まあこの俺が常に成長して進化し続けているのは当然だけどな。
この俺ならそれくらい当然なんだ。
そう、この俺なら当然――だと思ってた。
「…成長、なんかしてない」
「いやめちゃくちゃしてるでしょ。ありちゃんのおかげだよね」
「でも俺はまだ、有坂に何も出来てないんだ。それどころか本当は…本当は言わないといけないことを、ずっと見て見ぬふりしてて…っ」
言いながら、なんだか泣きたい気持ちになってくる。
なんだろう。
もう無理だと思ってたのに仲直り出来て、久しぶりにちゃんとハルヤンと話が出来たからか、胸がめちゃくちゃ熱くなってくる。

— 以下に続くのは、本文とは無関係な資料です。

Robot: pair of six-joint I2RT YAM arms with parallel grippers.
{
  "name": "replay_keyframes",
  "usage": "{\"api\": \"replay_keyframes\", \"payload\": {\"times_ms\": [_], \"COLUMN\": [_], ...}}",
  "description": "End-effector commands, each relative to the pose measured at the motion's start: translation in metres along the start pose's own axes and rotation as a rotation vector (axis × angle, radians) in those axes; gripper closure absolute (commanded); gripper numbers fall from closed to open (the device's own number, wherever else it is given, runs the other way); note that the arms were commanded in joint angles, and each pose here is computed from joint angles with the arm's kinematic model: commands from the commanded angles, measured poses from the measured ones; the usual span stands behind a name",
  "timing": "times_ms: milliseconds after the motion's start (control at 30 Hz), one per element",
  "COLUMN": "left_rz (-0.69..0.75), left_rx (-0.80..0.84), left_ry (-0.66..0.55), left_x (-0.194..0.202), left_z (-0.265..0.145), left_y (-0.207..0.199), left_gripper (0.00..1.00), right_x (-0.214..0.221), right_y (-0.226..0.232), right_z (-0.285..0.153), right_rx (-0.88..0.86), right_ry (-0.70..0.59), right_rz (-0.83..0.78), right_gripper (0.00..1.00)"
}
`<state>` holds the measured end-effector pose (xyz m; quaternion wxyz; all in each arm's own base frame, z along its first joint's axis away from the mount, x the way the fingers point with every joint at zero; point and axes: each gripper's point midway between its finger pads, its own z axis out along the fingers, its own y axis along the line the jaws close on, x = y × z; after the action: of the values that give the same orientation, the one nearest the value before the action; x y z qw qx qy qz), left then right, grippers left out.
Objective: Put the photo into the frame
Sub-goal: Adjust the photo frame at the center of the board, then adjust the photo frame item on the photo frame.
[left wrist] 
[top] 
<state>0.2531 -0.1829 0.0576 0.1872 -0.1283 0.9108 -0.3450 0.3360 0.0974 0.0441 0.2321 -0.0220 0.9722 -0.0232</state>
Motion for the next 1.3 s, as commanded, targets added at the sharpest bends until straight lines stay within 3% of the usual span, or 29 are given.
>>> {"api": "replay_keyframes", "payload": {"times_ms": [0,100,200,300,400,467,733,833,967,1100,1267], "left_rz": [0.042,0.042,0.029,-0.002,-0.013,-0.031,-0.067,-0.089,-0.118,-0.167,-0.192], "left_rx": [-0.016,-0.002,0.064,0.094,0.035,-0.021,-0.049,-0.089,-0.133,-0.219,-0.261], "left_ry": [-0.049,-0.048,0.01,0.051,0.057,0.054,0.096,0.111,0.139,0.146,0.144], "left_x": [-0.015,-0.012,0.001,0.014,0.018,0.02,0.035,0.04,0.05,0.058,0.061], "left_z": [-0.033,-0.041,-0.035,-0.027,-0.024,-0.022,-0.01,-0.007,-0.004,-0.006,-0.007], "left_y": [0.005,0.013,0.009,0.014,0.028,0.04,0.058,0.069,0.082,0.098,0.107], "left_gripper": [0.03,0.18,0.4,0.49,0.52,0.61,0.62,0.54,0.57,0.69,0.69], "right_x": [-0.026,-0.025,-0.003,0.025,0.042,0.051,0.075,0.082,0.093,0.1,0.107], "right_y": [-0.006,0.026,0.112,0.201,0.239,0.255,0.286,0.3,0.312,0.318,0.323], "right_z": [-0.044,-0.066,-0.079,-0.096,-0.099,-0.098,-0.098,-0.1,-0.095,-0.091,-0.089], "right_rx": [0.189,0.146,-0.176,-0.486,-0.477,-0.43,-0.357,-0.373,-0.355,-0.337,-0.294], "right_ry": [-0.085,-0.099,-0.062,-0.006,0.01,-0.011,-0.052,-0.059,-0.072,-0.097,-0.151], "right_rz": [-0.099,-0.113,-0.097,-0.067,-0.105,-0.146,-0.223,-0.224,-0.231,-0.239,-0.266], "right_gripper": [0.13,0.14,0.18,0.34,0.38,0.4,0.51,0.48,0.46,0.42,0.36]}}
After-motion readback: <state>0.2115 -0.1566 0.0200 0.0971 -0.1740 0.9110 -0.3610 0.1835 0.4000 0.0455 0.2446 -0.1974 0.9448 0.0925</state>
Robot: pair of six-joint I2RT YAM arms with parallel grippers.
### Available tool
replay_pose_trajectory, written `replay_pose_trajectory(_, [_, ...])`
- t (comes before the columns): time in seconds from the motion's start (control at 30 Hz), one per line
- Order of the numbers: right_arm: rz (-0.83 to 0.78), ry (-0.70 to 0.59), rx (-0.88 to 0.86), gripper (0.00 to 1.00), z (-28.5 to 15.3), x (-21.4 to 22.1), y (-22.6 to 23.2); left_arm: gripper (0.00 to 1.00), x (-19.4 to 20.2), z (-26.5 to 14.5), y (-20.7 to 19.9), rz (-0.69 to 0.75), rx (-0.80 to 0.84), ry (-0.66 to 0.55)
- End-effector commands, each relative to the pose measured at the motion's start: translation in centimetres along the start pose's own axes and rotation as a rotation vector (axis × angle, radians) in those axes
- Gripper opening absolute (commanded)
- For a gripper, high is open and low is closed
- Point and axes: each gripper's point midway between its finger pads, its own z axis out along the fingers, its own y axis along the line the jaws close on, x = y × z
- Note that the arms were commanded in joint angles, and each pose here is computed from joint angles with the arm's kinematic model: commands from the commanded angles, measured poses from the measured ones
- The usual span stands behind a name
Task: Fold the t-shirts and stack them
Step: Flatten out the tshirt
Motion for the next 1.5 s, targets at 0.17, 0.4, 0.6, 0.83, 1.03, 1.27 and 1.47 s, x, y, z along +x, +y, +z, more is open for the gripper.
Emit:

張りつめていた気持ちが緩んで、ずっと誰かに聞いてほしかった言葉が溢れていく。
ずっと言えなくて、気付いていたけど必死に隠してた感情が溢れていく。
「そういうの全部ありちゃんに言えばいいんじゃないの?」
「…有坂に言うのは、自分の中で決めてからじゃないとダメなんだ」
有坂は優しいから、全部俺に譲ってしまう。
そうやって俺は有坂から全部奪ってきたんだ。
ハルヤンはクスリと笑って、どこか優しげに目を細める。
そんな視線を向けられるのは初めてだった。
「ならどうしたら伝えられるか、一緒に考えようか」
ハルヤンの言葉に、俺は力強く頷いた。